» YOUR INSTRUCTIONS
Up to and including the line that contains "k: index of", return every line from the start of the data, unchanged.

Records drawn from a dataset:
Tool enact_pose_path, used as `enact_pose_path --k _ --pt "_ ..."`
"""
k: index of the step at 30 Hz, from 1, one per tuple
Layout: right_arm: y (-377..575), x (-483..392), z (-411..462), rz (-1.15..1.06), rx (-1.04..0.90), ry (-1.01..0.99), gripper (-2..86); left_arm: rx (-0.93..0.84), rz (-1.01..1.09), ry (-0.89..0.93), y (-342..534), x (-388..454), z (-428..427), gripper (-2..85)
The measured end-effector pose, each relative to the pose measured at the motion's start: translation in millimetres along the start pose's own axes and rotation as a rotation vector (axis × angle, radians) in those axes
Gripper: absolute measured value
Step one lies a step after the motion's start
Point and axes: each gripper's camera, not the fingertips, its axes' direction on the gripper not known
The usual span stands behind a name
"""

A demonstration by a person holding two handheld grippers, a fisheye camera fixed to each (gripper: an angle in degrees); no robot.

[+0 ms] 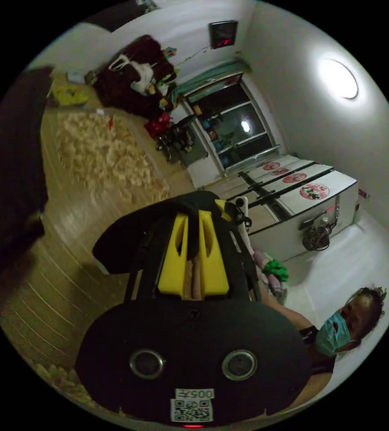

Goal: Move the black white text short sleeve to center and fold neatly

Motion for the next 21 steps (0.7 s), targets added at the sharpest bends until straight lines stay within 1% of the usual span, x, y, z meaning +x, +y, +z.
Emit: enact_pose_path --k 3,5,7,10,12,14,15,16,17,19,21 --pt "-16 -22 9 -0.103 0.062 0.002 3.1 0.039 0.092 -0.042 -17 32 -14 5.0" --pt "-10 -22 25 -0.142 0.044 0.060 3.2 0.018 0.108 -0.095 -9 37 -12 5.0" --pt "4 -6 45 -0.126 0.001 0.114 3.3 -0.017 0.082 -0.149 10 28 -4 5.0" --pt "41 42 89 0.002 -0.085 0.142 3.6 -0.110 -0.048 -0.213 59 -16 21 5.1" --pt "69 77 118 0.109 -0.121 0.149 3.8 -0.176 -0.197 -0.228 111 -63 43 5.1" --pt "108 115 156 0.222 -0.153 0.212 4.2 -0.220 -0.299 -0.249 150 -93 56 5.1" --pt "117 123 165 0.248 -0.159 0.243 4.3 -0.212 -0.356 -0.288 176 -106 57 5.0" --pt "134 135 179 0.303 -0.179 0.286 4.5 -0.205 -0.369 -0.297 188 -109 56 4.8" --pt "148 142 187 0.338 -0.149 0.277 5.1 -0.168 -0.387 -0.303 211 -110 48 4.3" --pt "168 141 191 0.334 -0.055 0.200 5.3 -0.084 -0.384 -0.284 244 -102 29 3.1" --pt "183 137 196 0.335 -0.029 0.196 4.8 -0.008 -0.337 -0.265 288 -79 -2 0.5"
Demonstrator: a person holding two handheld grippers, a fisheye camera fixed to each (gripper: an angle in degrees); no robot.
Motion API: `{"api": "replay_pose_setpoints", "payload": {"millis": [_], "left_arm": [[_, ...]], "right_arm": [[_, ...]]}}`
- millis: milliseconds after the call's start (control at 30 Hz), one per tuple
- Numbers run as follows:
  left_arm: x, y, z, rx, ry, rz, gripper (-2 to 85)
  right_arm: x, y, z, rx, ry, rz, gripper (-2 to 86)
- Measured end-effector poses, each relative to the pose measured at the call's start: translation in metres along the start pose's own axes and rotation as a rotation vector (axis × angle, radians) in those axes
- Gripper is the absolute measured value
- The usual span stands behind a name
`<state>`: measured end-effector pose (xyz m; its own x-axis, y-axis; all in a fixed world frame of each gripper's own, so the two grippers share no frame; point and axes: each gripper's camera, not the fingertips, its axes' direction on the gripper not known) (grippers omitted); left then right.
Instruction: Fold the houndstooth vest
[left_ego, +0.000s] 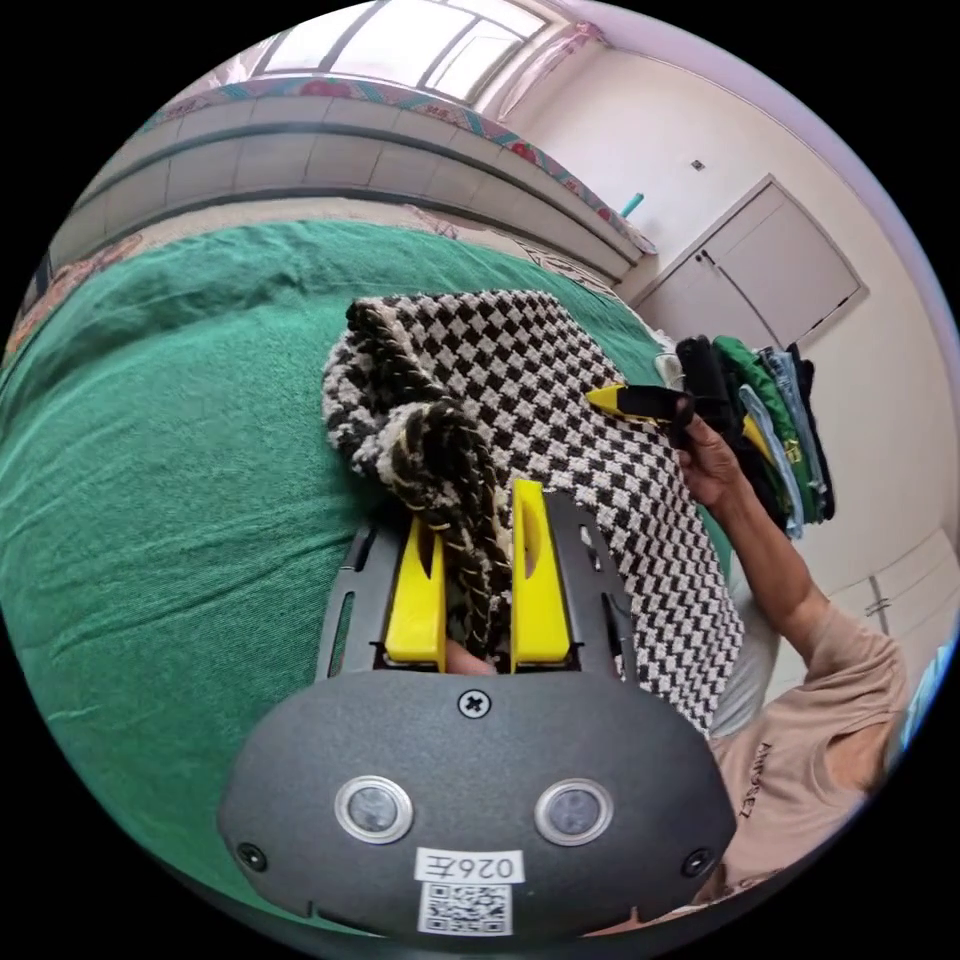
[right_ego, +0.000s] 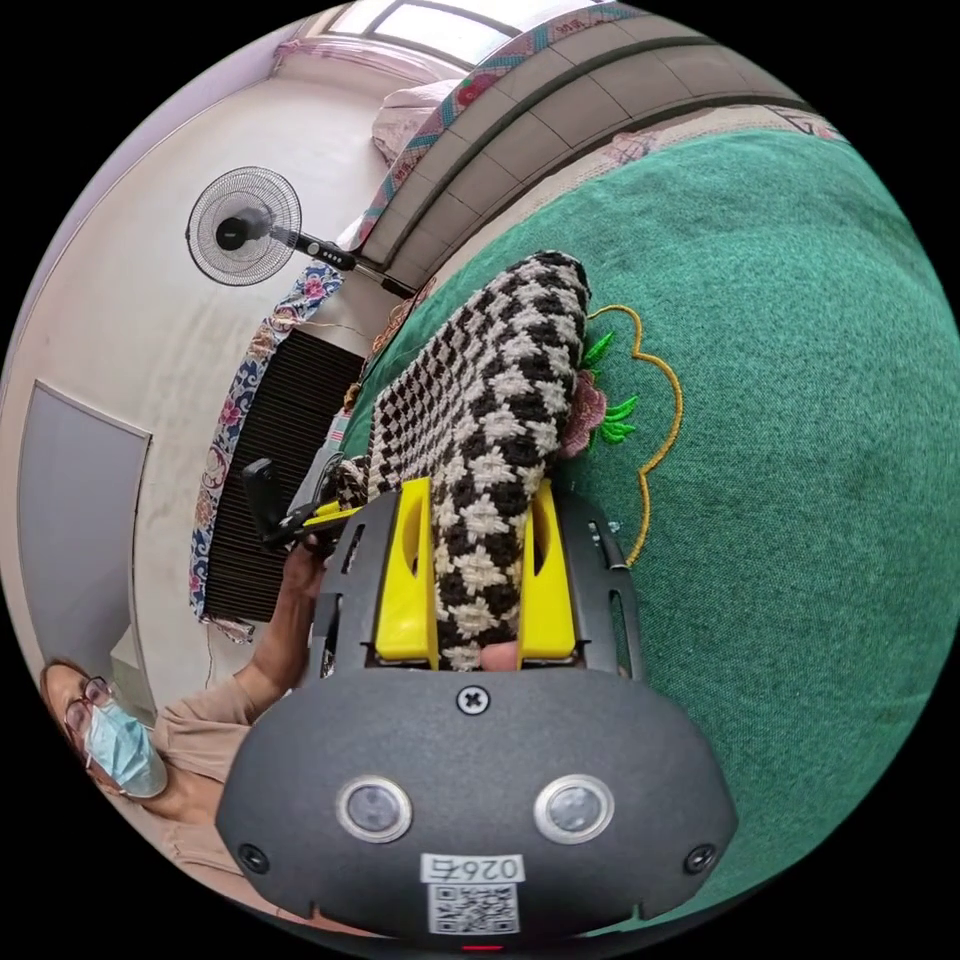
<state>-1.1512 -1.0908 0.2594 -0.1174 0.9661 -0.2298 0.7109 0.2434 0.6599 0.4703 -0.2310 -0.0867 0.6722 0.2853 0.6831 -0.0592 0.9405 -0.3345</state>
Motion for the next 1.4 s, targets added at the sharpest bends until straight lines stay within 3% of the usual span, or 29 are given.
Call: {"api": "replay_pose_setpoints", "payload": {"millis": [233, 367, 533, 633, 900, 1133, 1267, 1400], "left_arm": [[-0.039, -0.023, -0.078, 0.022, 0.149, -0.113, 6.3], [-0.007, -0.033, -0.135, 0.073, 0.027, -0.04, 5.8], [0.107, -0.025, -0.229, 0.248, -0.322, 0.201, 5.7], [0.176, -0.004, -0.299, 0.391, -0.437, 0.327, 5.7], [0.351, 0.056, -0.485, 0.778, -0.49, 0.564, 5.5], [0.484, 0.029, -0.612, 0.915, -0.161, 0.748, 5.6], [0.552, -0.008, -0.633, 0.932, 0.021, 0.846, 5.6], [0.632, -0.077, -0.61, 0.882, 0.199, 0.929, 5.7]], "right_arm": [[-0.018, 0.005, -0.053, -0.021, 0.127, -0.069, 6.6], [-0.081, 0.027, -0.083, 0.039, 0.364, -0.242, 4.5], [-0.207, 0.096, -0.144, 0.173, 0.73, -0.534, 3.9], [-0.271, 0.16, -0.203, 0.32, 0.831, -0.654, 3.8], [-0.409, 0.341, -0.404, 0.716, 0.907, -0.744, 3.7], [-0.52, 0.503, -0.592, 1.016, 1.165, -0.816, 3.7], [-0.564, 0.558, -0.689, 1.029, 1.365, -0.822, 3.7], [-0.591, 0.571, -0.798, 0.902, 1.654, -0.801, 3.8]]}}
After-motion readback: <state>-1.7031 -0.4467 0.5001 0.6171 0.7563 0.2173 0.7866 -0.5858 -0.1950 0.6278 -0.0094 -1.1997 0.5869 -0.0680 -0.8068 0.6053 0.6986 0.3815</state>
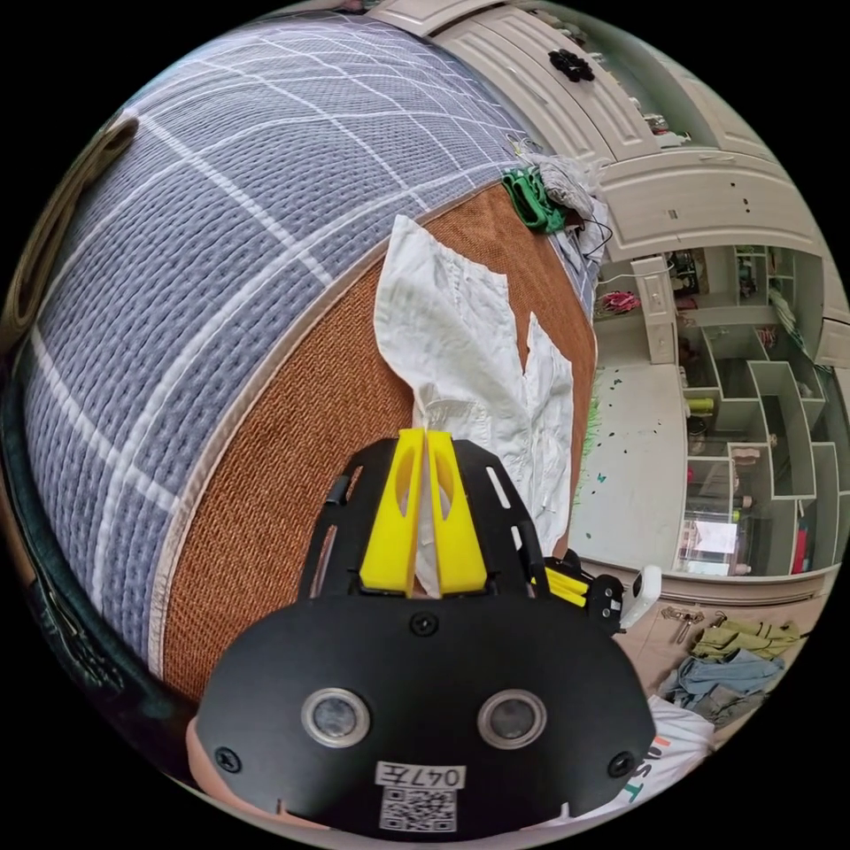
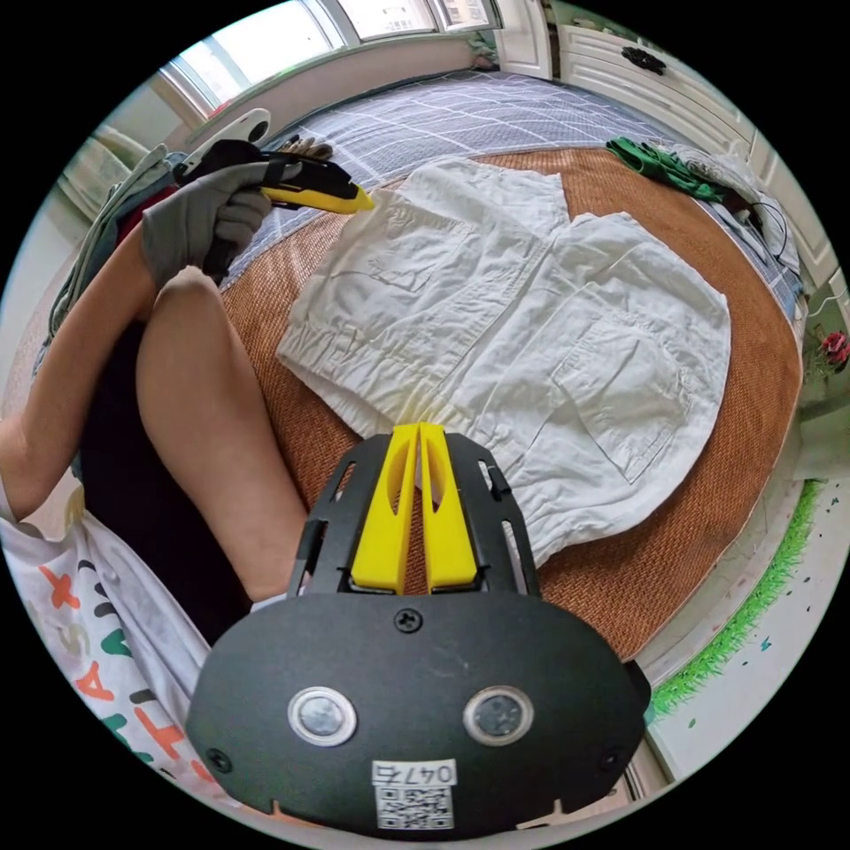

» REPLY
Tool enact_pose_path, used as `enact_pose_path --k _ --pt "_ ..."`
"""
k: index of the step at 30 Hz, from 1, one per tuple

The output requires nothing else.